WHAT IS EXPECTED
The whole listing, apart from its images, should be restated word for word.

GIVEN MATERIAL
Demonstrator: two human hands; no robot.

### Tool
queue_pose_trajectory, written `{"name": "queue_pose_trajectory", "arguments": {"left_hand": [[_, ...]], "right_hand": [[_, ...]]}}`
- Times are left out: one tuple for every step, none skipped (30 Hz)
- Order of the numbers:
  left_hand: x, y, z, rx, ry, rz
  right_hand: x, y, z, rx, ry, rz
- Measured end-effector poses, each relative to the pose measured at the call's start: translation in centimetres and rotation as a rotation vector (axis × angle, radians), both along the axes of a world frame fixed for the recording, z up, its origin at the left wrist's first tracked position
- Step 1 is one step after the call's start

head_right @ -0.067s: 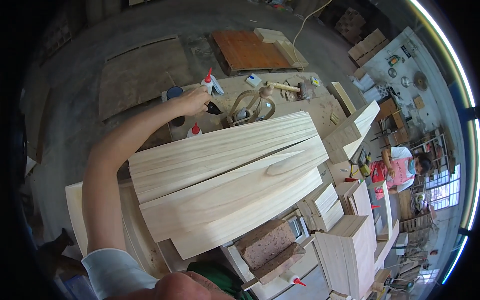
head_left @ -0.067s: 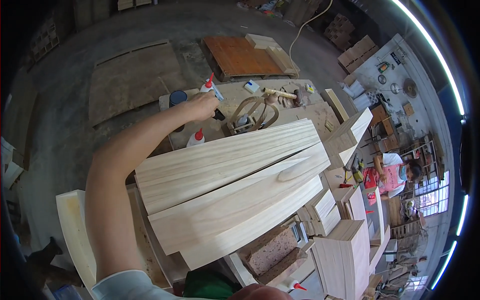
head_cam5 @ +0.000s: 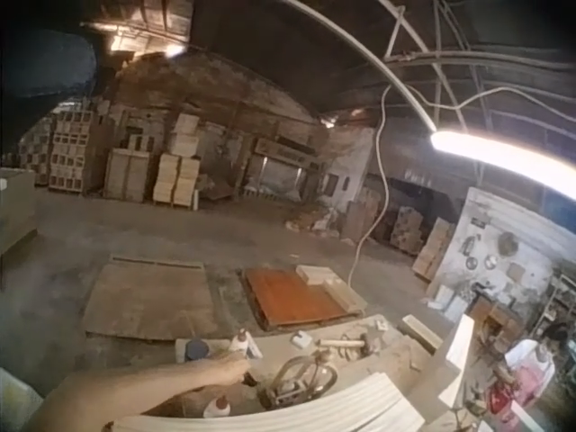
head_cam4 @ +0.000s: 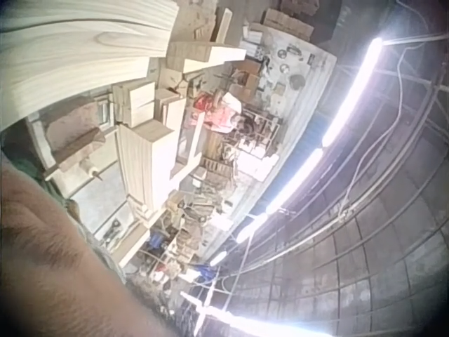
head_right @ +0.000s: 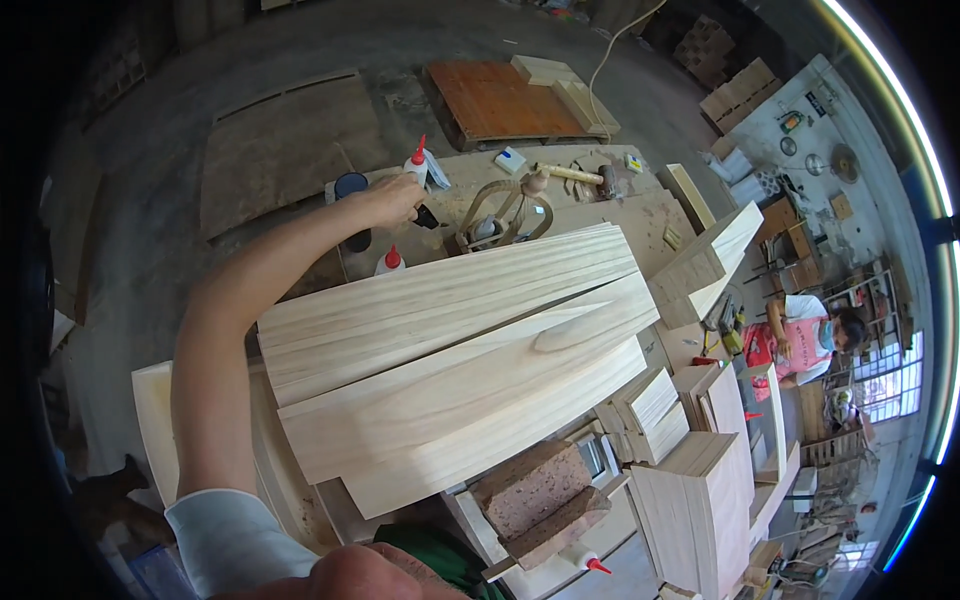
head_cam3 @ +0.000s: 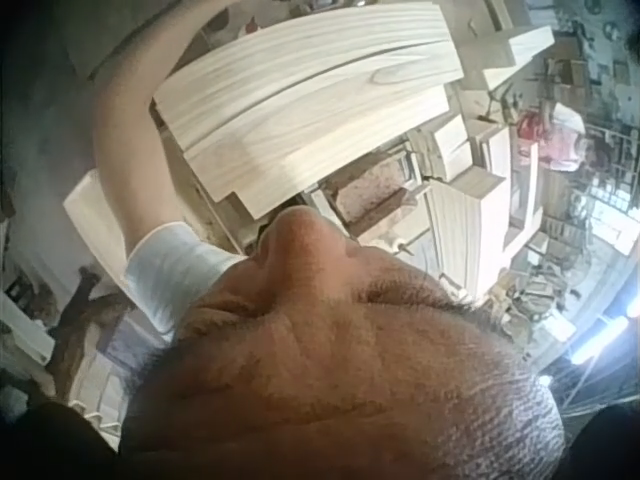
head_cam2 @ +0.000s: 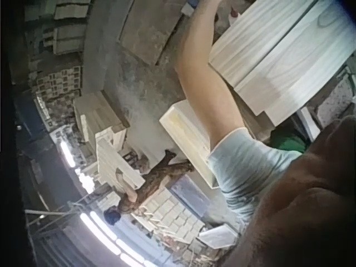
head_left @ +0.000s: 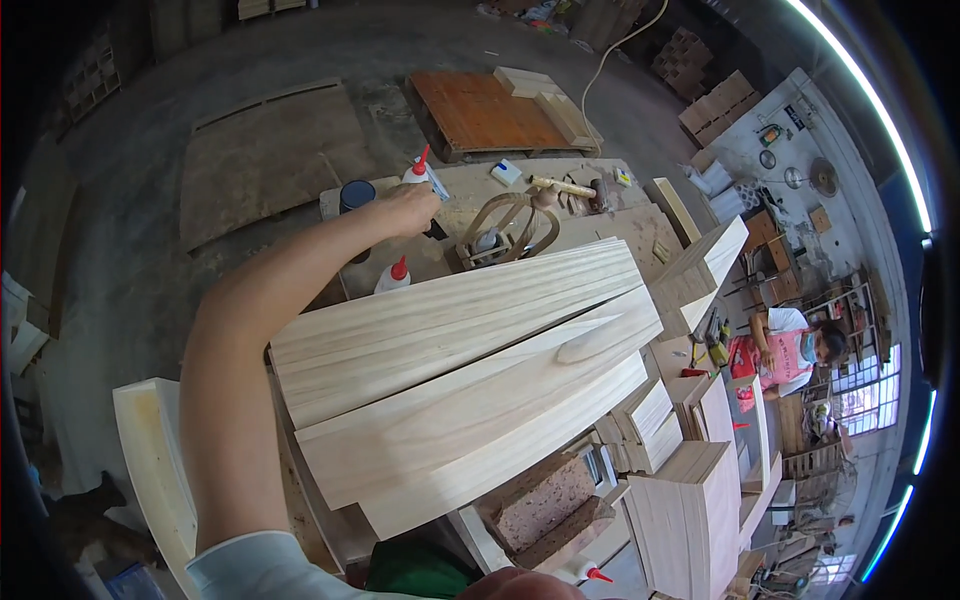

TASK RESULT
Demonstrator: two human hands; no robot.

### Tool
queue_pose_trajectory, written `{"name": "queue_pose_trajectory", "arguments": {"left_hand": [[_, ...]], "right_hand": [[_, ...]]}}`
- Times are left out: one tuple for every step, none skipped (30 Hz)
- Order of the numbers:
  left_hand: x, y, z, rx, ry, rz
  right_hand: x, y, z, rx, ry, rz
- Measured end-effector poses, each relative to the pose measured at the call's start: translation in centimetres and rotation as a rotation vector (axis × angle, radians), both along the axes of a world frame fixed for the recording, z up, its origin at the left wrist's first tracked position
- Step 1 is one step after the call's start

head_right @ -0.067s: 
head_left @ -0.067s: 
head_cam5 @ +0.000s: 
head_cam4 @ +0.000s: 
head_right @ +0.000s: 
head_cam3 @ +0.000s: 
head_cam2 @ +0.000s: 
head_left @ +0.000s: 

The output requires nothing else.